From a later conversation with Hugh Darwen, I think at that time theyalso accepted that Tutorial D wasn't a full blown production language,
and that things would have to be added to it to make it one (hence the
Tutorial in the name).
That makes sense; TutD's purpose is pedagogical rather than
industrial.
All that said, I still think that Haskell +
relations-as-first-class-citizens = Nirvana-of-a-sort.
Yeah, Haskell has had a significant influence on my thinking.
Another book on my shelf (on that I've actually read all the
way through) is "Haskell: the Craft of Functional Programm"
(Thompson.) Although I'm not a fan of monads or laziness.
(You may also like to look for references to Russell, which I think is
the only (if not only, then one of a very few) imperative language
which tried incorporating the Milner type system, if you haven't come
across it already. There was a paper on it in SIGPLAN, July 1986.)
Wow. It's rare these days to come across a PL I haven't even
*heard* of. ... It seems there's a paper on the acm site; I'll
check it out when I get back to work.
The thing is, I think the goal (or at least *a* goal) is to produce
a great general-purpose programming language with first-class
support for RT. I don't think that producing a relational algebra
system with support for general purpose computation is quite
as interesting. So in that sense, I think what I really want to
see is RT embedded into PLT, and not the other way around,
although I agree that the RT part is foundational and therefor
crucial.
It depends what you think the PLT part is going to bring to the party;
the last two programming languages that made me sit up and take notice
were Prolog and Haskell (I learned Standard ML first; but it has normal
order evaluation and (gasp) updateable variables (shhhh !)).
Sure!
Although I think SML doesn't always get the credit it deserves.
Sure it's "impure" but I think ultimately that's a real advantage.
It lets you be as pure as is appropriate to the task at hand.
Functional purity increases the ability to reason about code,
but imperative idioms, for all their *unclean* reputation
(mostly deserved) allow for some impressive achievements
in modularity and efficiency. There's also the scaring the
horses issue you mentioned, and I think purity-or-else
is likely to make them whinny nervously, whereas purity
by default with an option to escape is much more
palatable.
Most of the rest of it has just been fiddling with Algol-60.

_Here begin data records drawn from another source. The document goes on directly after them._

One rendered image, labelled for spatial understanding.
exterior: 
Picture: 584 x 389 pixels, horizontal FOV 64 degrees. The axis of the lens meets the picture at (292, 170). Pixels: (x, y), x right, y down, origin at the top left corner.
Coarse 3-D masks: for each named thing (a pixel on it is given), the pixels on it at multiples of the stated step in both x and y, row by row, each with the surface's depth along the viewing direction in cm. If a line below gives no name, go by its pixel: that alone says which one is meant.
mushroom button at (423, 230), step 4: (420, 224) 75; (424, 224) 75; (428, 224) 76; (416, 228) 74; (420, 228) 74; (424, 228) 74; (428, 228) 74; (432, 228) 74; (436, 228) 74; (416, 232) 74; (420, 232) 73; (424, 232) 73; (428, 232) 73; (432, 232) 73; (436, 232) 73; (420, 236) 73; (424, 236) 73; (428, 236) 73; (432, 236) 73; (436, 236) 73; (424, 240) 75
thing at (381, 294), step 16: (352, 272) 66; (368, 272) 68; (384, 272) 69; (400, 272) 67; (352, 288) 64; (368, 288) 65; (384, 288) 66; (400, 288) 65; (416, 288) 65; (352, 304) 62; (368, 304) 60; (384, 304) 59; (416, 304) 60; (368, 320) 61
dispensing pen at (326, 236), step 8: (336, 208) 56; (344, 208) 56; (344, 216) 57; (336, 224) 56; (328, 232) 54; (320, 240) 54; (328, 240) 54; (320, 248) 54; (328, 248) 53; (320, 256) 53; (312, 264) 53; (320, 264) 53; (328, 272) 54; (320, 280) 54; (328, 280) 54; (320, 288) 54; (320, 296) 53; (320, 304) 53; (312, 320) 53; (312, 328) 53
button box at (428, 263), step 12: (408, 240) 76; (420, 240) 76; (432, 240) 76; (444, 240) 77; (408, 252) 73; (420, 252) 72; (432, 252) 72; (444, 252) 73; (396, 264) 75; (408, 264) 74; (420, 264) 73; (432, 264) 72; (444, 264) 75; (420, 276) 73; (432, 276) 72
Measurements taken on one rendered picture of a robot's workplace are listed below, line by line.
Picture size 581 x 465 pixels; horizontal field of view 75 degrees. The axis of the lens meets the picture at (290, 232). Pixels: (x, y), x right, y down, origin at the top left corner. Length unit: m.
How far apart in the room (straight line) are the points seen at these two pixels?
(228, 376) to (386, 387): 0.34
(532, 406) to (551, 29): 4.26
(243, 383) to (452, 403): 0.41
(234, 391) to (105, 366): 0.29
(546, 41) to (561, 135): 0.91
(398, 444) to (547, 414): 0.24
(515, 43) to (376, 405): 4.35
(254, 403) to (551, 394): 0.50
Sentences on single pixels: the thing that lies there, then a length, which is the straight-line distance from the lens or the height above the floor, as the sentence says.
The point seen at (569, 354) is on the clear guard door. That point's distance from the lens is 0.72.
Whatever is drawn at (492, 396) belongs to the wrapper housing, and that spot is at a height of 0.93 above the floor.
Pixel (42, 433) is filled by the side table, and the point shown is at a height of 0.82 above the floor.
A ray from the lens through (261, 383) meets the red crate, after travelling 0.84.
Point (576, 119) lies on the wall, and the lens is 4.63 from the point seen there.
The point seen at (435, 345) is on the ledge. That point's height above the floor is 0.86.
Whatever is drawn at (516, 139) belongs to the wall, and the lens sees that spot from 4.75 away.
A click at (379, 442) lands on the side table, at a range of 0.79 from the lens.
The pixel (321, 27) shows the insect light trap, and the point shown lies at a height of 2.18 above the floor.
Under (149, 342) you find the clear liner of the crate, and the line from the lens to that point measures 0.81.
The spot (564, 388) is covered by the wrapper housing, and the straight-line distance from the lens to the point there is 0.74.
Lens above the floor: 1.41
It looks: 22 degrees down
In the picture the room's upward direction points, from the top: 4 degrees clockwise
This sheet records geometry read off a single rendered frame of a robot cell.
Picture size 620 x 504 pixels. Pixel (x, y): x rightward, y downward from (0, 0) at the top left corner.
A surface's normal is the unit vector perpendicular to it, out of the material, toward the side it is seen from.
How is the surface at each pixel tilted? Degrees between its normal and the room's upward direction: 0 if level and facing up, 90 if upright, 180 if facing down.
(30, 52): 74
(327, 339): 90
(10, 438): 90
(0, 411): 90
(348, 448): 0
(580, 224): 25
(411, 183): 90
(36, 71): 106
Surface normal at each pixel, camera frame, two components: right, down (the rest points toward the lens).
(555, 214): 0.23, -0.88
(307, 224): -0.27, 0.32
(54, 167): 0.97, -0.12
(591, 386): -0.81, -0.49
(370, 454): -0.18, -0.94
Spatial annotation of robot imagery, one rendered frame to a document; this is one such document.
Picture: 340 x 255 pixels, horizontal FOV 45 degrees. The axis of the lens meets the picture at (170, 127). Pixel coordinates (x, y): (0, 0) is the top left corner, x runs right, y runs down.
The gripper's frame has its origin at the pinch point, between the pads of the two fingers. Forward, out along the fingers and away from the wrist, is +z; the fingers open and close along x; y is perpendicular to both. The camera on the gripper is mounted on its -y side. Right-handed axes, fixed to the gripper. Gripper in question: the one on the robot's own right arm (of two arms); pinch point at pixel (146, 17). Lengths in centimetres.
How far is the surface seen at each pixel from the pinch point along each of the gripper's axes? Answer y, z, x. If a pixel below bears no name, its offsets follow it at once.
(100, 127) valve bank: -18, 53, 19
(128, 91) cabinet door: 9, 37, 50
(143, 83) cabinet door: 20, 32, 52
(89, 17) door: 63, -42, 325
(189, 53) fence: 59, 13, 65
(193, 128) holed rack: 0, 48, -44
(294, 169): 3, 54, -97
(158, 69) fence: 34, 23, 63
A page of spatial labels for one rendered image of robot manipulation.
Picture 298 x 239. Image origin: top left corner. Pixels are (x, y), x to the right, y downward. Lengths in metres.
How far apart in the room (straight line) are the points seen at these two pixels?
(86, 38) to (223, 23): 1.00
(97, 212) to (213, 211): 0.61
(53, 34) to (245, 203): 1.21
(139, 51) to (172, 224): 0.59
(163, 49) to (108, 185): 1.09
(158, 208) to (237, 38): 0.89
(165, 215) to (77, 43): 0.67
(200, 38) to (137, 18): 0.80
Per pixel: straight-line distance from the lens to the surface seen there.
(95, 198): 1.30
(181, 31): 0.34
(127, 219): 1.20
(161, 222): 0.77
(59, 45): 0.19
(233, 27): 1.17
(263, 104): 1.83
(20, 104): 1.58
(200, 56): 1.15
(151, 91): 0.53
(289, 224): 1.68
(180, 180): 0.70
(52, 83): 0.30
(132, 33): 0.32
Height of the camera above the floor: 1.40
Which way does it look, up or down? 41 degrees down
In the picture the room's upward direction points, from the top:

Ain't that the truth! And wasn't it "an improvement on most
of its successors" after all?!
(If I'm feeling
charitable, I might give you Smalltalk as almost new; I might even
concede some specialised languages like Snobol or Logo, and applaud the
efforts of the APL family.)
Rather than Snobol I'd cite Icon, as the more developed and therefore
more interesting of the two. (Both by Ralph Griswold.) I've not played
with APL but I have read a fair bit about J and K, which derive from
APL, and they're quite an achivement.
But the real Mother Tongue is Lisp; like Latin, every idea has
already been tried there; like Latin, it is worthy of respect and
study, though I wouldn't want to have to use it for anything.
Marshall
.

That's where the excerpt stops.